#### [Prompt]
Beneath this instruction is a block of data; output from it exactly the lines that run from the one containing "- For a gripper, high" through the one containing "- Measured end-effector", inclusive.

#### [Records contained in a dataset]
***
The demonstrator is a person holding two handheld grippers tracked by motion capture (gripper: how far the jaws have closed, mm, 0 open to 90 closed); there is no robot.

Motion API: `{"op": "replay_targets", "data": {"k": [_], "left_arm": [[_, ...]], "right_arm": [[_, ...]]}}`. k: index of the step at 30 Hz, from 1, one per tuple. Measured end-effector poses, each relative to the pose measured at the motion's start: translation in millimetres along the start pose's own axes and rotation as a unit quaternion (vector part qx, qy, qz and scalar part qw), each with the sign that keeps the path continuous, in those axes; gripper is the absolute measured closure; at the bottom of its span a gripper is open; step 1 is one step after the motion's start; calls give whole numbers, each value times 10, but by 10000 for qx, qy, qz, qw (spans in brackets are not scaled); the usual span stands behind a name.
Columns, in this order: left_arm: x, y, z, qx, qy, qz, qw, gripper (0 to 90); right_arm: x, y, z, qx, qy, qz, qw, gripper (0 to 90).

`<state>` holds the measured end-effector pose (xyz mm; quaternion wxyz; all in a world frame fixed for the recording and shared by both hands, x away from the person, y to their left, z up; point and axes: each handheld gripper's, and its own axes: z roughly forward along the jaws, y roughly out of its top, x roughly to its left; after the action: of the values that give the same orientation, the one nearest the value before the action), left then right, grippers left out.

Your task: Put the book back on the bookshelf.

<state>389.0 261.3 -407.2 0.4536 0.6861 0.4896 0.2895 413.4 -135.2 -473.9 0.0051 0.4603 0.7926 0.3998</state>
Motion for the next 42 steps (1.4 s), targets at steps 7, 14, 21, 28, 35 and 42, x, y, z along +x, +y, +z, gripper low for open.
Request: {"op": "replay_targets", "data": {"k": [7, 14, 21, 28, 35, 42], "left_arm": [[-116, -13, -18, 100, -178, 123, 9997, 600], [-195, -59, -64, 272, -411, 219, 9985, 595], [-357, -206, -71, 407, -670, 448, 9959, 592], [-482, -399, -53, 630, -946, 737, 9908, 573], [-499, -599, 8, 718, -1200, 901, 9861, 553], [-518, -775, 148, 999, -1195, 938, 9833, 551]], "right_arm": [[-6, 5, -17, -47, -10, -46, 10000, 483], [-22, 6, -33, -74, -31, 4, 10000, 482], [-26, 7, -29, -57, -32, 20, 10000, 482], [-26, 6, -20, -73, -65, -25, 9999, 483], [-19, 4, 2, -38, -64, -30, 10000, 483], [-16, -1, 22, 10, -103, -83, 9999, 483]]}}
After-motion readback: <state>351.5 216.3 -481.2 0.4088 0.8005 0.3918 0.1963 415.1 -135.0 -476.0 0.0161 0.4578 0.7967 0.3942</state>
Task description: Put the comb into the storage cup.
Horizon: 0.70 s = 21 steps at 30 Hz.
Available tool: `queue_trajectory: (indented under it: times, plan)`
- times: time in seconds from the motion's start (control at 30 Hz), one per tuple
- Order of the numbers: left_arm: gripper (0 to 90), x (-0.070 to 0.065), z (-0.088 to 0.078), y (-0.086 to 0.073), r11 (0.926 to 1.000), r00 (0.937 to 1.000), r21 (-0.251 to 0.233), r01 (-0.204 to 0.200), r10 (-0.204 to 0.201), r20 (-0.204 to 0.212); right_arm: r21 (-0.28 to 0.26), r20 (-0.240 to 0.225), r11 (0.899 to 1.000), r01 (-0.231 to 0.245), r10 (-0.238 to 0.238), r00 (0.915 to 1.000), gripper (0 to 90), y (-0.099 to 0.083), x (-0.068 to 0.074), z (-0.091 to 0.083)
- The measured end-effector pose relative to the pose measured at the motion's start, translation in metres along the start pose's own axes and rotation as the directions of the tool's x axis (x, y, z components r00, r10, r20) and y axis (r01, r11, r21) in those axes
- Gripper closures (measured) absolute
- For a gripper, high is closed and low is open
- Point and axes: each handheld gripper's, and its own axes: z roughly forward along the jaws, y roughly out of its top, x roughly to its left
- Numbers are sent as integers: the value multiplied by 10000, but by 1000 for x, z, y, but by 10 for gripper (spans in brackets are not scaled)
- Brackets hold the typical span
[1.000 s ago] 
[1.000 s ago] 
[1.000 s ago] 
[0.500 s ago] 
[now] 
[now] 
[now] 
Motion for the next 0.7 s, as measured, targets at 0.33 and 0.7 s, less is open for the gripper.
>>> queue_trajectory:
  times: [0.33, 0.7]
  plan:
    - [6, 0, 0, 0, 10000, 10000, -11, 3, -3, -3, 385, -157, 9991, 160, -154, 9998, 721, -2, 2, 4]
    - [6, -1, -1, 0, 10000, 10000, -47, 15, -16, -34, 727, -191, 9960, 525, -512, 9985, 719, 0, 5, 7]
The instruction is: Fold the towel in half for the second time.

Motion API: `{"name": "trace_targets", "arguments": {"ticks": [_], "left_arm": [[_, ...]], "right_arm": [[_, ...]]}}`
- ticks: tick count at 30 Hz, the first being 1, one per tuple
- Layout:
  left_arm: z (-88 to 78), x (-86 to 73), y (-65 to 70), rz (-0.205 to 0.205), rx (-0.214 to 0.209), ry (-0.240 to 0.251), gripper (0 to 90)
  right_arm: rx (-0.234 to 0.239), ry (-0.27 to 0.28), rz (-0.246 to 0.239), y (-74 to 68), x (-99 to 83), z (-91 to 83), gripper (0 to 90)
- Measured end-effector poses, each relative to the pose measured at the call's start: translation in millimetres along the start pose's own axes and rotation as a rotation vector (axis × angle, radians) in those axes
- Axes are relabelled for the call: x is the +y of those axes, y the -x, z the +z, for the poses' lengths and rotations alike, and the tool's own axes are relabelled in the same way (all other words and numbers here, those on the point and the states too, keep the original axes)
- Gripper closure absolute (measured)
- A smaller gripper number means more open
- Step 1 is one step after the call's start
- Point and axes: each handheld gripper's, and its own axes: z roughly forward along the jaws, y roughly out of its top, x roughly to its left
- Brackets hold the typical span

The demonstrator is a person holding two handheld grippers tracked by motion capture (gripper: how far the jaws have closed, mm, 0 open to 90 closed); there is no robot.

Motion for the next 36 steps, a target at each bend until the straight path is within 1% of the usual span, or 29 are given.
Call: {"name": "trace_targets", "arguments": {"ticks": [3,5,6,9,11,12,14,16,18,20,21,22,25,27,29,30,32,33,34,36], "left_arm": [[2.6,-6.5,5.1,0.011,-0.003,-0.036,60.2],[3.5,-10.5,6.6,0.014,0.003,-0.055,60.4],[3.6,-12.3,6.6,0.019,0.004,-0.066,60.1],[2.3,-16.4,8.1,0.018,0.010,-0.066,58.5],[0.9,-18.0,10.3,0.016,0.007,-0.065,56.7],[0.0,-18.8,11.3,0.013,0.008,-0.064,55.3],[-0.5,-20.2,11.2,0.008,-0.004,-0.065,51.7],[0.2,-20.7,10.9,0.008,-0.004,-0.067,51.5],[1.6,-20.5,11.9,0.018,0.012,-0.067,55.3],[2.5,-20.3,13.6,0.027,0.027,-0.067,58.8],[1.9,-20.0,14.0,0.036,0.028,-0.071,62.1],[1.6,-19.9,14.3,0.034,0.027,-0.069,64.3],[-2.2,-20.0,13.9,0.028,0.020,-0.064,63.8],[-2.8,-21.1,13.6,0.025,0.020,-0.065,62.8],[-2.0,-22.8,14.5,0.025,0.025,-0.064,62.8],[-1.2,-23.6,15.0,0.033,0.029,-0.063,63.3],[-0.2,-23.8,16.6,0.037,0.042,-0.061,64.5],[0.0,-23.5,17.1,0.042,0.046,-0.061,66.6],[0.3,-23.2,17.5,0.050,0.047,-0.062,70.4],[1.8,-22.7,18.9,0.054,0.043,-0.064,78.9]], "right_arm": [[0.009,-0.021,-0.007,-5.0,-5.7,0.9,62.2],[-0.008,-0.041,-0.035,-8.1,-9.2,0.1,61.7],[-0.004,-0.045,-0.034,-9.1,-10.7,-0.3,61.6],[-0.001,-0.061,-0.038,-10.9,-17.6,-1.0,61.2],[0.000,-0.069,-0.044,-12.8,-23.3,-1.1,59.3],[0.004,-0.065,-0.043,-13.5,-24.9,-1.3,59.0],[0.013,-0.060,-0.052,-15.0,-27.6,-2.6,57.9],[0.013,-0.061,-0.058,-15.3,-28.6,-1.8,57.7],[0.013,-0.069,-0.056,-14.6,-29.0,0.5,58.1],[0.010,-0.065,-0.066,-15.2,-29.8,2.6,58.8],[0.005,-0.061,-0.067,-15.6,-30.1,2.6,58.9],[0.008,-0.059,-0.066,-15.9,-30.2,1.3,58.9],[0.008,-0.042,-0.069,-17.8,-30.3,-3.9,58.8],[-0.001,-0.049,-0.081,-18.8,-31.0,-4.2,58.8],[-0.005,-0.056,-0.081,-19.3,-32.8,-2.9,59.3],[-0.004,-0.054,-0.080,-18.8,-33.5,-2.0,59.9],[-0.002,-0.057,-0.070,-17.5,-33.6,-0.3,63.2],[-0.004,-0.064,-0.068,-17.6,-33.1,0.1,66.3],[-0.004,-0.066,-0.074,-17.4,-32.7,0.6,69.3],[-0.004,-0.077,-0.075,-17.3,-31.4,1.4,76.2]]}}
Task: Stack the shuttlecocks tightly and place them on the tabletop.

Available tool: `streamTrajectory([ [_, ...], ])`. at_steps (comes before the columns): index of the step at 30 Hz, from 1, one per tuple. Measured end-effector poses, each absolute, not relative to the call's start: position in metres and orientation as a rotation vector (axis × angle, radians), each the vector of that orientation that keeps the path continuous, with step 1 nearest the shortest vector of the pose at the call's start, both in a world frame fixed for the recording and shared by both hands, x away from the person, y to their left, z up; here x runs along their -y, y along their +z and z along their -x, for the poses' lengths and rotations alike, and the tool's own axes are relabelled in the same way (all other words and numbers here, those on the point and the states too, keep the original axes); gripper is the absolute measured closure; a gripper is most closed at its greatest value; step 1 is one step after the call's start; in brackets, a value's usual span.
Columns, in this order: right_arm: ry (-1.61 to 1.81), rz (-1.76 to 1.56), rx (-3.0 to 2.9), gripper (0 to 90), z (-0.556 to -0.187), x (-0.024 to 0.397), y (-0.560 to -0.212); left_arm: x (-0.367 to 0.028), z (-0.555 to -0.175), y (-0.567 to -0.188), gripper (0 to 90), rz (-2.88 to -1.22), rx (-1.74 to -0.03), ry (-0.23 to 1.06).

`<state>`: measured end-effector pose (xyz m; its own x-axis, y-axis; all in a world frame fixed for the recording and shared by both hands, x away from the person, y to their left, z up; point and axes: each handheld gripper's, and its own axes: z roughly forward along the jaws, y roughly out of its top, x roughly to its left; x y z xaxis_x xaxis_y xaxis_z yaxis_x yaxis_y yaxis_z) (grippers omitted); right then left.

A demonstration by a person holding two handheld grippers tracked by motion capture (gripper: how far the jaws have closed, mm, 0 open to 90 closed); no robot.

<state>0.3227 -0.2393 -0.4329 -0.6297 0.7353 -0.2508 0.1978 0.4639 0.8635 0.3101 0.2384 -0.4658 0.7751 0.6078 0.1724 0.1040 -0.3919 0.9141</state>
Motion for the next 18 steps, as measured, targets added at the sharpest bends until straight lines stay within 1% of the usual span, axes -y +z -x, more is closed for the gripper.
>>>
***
#### [Solution for this exercise]
- For a gripper, high is closed and low is open
- Point and axes: each handheld gripper's, and its own axes: z roughly forward along the jaws, y roughly out of its top, x roughly to its left
- Numbers are sent as integers: the value multiplied by 10000, but by 1000 for x, z, y, but by 10 for gripper (spans in brackets are not scaled)
- Brackets hold the typical span
[1.000 s ago] 
[1.000 s ago] 
[1.000 s ago] 
[0.500 s ago] 
[now] 
[now] 
[now] 
Motion for the next 0.7 s, as measured, targets at 0.33 and 0.7 s, less is open for the gripper.
>>> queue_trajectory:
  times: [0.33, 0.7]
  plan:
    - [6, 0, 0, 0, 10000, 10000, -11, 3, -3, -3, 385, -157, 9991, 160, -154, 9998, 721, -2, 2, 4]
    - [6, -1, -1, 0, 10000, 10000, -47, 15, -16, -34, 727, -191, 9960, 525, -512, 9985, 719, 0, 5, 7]
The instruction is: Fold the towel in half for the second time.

Motion API: `{"name": "trace_targets", "arguments": {"ticks": [_], "left_arm": [[_, ...]], "right_arm": [[_, ...]]}}`
- ticks: tick count at 30 Hz, the first being 1, one per tuple
- Layout:
  left_arm: z (-88 to 78), x (-86 to 73), y (-65 to 70), rz (-0.205 to 0.205), rx (-0.214 to 0.209), ry (-0.240 to 0.251), gripper (0 to 90)
  right_arm: rx (-0.234 to 0.239), ry (-0.27 to 0.28), rz (-0.246 to 0.239), y (-74 to 68), x (-99 to 83), z (-91 to 83), gripper (0 to 90)
- Measured end-effector poses, each relative to the pose measured at the call's start: translation in millimetres along the start pose's own axes and rotation as a rotation vector (axis × angle, radians) in those axes

No other output belongs to this answer.